### Required work
Please take the entries below from the first line through the line containing "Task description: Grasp" and repeat them exactly, leaving out everything after.

### Study material
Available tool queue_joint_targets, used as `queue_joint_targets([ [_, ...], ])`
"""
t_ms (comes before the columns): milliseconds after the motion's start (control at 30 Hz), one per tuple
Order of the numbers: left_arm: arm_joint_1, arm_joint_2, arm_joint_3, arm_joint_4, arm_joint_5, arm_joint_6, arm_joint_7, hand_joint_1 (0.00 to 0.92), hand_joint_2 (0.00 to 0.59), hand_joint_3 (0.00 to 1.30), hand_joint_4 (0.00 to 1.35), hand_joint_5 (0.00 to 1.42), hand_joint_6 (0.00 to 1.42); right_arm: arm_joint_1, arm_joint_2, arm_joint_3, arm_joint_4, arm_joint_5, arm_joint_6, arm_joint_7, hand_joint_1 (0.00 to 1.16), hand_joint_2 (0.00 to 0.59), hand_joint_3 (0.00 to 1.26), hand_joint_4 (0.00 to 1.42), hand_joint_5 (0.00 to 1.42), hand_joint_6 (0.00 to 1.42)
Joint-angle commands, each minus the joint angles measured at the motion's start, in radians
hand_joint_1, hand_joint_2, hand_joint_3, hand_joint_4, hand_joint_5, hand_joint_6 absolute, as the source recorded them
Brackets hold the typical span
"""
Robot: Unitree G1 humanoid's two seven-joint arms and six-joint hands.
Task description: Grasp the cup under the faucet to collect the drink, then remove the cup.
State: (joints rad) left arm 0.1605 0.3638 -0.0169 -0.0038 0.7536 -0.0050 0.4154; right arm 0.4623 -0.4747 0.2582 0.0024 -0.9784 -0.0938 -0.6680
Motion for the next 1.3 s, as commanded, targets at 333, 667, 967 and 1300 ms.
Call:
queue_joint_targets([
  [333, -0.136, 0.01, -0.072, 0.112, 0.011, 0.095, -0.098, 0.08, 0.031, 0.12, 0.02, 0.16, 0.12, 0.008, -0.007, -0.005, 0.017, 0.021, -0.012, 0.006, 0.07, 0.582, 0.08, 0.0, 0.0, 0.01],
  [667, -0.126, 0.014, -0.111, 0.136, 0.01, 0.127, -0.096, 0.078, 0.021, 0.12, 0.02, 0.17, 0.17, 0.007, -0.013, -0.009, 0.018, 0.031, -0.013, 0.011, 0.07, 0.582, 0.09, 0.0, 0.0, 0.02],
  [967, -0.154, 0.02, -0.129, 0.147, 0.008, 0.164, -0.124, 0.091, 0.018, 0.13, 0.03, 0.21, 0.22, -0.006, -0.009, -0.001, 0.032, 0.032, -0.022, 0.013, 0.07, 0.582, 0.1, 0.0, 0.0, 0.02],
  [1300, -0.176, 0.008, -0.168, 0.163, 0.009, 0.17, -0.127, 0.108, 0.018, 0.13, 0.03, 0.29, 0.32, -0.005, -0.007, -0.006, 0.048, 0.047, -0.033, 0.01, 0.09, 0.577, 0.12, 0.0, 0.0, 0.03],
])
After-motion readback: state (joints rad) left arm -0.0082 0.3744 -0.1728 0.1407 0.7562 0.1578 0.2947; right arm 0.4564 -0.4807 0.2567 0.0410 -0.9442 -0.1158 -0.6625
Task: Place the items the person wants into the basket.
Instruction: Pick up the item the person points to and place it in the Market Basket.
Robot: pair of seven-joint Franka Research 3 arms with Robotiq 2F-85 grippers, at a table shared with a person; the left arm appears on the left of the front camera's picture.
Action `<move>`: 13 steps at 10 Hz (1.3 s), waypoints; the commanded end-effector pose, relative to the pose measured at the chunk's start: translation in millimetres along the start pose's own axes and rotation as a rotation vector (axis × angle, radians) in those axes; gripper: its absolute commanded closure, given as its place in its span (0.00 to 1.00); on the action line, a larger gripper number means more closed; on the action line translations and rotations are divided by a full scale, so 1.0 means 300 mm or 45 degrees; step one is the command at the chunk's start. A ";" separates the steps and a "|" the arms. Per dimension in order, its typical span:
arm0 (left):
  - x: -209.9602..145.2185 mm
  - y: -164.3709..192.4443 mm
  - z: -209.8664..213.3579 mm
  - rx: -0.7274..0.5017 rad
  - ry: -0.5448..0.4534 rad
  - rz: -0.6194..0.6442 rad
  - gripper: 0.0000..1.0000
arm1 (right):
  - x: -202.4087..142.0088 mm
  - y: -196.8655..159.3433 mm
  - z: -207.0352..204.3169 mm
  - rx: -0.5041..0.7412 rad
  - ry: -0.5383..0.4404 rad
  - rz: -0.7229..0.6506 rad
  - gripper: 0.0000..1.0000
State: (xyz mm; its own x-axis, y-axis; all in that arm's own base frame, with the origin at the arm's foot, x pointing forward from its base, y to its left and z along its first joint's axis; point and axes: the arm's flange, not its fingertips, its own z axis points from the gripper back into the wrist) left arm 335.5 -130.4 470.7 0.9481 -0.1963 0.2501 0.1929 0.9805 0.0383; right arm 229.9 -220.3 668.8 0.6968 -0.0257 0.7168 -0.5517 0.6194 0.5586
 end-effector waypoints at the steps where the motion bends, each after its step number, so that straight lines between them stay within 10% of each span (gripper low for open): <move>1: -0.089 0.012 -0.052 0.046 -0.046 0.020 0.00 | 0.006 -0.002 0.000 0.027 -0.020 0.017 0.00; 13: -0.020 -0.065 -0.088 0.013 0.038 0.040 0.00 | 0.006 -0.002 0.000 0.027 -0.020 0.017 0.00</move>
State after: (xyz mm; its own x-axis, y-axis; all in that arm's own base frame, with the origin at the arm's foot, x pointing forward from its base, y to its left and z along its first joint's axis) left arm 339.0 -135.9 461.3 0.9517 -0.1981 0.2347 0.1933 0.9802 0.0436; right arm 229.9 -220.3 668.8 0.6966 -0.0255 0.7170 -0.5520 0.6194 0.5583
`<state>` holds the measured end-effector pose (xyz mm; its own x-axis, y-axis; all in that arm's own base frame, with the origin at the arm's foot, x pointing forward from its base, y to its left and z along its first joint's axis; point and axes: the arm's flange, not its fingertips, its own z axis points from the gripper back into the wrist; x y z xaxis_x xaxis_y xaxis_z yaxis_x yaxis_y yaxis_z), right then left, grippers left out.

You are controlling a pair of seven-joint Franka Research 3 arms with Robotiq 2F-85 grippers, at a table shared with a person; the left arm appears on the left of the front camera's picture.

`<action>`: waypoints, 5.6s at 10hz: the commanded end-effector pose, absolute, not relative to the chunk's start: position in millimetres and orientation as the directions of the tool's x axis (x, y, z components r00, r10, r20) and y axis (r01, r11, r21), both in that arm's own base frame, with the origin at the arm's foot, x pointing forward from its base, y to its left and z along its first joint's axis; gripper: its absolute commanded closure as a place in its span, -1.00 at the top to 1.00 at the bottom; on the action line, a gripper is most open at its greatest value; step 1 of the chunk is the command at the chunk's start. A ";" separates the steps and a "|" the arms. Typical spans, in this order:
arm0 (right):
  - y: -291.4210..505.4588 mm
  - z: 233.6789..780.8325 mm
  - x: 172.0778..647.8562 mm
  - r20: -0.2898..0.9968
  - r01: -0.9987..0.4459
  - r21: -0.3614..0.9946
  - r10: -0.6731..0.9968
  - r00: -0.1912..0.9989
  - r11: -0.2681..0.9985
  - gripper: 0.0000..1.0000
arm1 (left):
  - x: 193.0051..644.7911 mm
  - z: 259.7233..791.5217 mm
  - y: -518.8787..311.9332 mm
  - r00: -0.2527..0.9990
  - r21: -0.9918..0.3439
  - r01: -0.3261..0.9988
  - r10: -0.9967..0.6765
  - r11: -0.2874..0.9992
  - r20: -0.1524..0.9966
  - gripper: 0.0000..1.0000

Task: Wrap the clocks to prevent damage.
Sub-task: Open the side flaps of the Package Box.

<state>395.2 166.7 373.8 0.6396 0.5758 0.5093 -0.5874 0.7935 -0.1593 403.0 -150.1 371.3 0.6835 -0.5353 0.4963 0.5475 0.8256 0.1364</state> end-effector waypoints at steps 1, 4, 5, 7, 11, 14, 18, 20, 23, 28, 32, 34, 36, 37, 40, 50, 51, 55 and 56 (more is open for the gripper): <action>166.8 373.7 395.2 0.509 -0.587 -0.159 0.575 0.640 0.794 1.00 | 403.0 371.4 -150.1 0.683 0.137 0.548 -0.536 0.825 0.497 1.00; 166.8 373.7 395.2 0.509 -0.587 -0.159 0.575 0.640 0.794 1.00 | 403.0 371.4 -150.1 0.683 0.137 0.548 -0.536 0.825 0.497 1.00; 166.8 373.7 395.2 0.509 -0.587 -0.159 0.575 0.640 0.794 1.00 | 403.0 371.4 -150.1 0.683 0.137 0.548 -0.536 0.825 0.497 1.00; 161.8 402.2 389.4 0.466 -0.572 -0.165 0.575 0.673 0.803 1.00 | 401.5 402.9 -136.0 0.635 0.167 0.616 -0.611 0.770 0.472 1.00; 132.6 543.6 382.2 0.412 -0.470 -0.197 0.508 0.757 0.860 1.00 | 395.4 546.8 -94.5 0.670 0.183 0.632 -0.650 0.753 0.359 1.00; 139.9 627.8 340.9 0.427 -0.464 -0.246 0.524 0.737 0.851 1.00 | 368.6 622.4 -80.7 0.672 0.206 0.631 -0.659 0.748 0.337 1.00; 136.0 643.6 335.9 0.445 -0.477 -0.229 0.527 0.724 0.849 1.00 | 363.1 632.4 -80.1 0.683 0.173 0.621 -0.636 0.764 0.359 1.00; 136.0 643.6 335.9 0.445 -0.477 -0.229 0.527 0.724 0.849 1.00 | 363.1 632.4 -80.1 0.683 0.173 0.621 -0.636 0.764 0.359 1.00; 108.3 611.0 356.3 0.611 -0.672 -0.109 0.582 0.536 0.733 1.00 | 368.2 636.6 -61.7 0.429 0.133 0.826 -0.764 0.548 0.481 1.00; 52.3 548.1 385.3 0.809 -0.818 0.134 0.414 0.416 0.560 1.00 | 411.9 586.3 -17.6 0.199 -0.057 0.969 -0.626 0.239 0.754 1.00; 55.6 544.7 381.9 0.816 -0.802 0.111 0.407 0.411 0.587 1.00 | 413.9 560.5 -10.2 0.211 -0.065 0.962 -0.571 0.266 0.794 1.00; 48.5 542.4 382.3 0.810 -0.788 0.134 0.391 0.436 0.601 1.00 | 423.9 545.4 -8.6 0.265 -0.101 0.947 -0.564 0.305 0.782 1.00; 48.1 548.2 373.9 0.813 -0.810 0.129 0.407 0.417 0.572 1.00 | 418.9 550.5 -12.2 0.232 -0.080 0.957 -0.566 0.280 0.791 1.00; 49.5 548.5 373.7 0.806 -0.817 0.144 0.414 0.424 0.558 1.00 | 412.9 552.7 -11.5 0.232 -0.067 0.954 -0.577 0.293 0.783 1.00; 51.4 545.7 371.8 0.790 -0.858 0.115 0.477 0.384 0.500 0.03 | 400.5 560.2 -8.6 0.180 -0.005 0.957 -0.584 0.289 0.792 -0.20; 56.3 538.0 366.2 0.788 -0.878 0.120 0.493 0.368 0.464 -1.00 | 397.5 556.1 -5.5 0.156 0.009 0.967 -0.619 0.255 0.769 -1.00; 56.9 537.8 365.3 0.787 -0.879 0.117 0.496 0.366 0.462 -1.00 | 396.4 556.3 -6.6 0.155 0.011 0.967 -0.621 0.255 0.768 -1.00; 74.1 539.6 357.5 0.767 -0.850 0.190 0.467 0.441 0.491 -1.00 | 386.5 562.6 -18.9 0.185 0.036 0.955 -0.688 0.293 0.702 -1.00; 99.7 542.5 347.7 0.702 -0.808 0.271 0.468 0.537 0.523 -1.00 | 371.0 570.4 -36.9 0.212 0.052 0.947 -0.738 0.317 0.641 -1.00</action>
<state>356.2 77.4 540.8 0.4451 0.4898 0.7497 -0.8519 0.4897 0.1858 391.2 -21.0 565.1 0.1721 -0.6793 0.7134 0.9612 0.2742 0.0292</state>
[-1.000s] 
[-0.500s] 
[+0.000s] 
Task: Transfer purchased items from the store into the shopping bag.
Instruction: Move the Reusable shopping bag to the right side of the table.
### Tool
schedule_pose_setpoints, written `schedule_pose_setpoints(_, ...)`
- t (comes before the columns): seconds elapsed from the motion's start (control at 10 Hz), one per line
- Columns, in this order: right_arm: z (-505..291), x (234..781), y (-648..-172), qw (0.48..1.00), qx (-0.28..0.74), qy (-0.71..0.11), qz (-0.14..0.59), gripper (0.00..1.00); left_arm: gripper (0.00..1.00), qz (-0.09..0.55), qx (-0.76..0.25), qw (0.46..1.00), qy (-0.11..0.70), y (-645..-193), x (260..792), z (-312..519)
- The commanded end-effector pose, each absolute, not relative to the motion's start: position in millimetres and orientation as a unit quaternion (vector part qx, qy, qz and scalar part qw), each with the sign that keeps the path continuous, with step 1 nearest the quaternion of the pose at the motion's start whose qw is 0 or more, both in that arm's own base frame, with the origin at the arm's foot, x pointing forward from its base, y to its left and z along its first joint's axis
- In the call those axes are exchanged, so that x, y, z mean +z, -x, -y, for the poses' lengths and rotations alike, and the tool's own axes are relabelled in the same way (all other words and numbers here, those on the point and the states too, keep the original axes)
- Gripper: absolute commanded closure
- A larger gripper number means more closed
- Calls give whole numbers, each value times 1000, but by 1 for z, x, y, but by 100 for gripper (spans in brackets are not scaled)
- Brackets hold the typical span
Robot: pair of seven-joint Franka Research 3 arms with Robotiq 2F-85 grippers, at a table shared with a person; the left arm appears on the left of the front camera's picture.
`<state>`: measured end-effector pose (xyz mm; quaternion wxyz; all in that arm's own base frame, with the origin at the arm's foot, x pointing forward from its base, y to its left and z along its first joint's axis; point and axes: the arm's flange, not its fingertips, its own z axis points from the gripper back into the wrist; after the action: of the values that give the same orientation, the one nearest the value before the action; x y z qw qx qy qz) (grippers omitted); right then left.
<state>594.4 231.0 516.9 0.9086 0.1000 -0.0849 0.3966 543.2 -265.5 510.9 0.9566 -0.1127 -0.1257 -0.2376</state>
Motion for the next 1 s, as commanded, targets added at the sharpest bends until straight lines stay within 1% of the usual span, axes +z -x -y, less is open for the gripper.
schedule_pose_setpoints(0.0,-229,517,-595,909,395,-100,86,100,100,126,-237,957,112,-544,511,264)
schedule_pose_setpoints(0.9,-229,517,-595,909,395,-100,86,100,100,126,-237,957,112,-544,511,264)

### Written response
Available tool queue_joint_targets, used as `queue_joint_targets([ [_, ...], ])`
"""
t_ms (comes before the columns): milliseconds after the motion's start (control at 30 Hz), one per tuple
Order of the numbers: left_arm: arm_joint_1, arm_joint_2, arm_joint_3, arm_joint_4, arm_joint_5, arm_joint_6, arm_joint_7, hand_joint_1 (0.00 to 0.92), hand_joint_2 (0.00 to 0.59), hand_joint_3 (0.00 to 1.30), hand_joint_4 (0.00 to 1.35), hand_joint_5 (0.00 to 1.42), hand_joint_6 (0.00 to 1.42); right_arm: arm_joint_1, arm_joint_2, arm_joint_3, arm_joint_4, arm_joint_5, arm_joint_6, arm_joint_7, hand_joint_1 (0.00 to 1.16), hand_joint_2 (0.00 to 0.59), hand_joint_3 (0.00 to 1.26), hand_joint_4 (0.00 to 1.42), hand_joint_5 (0.00 to 1.42), hand_joint_6 (0.00 to 1.42)
Joint-angle commands, each minus the joint angles measured at the motion's start, in radians
hand_joint_1, hand_joint_2, hand_joint_3, hand_joint_4, hand_joint_5, hand_joint_6 absolute, as the source recorded them
Brackets hold the typical span
"""
Robot: Unitree G1 humanoid's two seven-joint arms and six-joint hands.
Task description: Grasp the cup under the faucet to collect the drink, then remove the cup.

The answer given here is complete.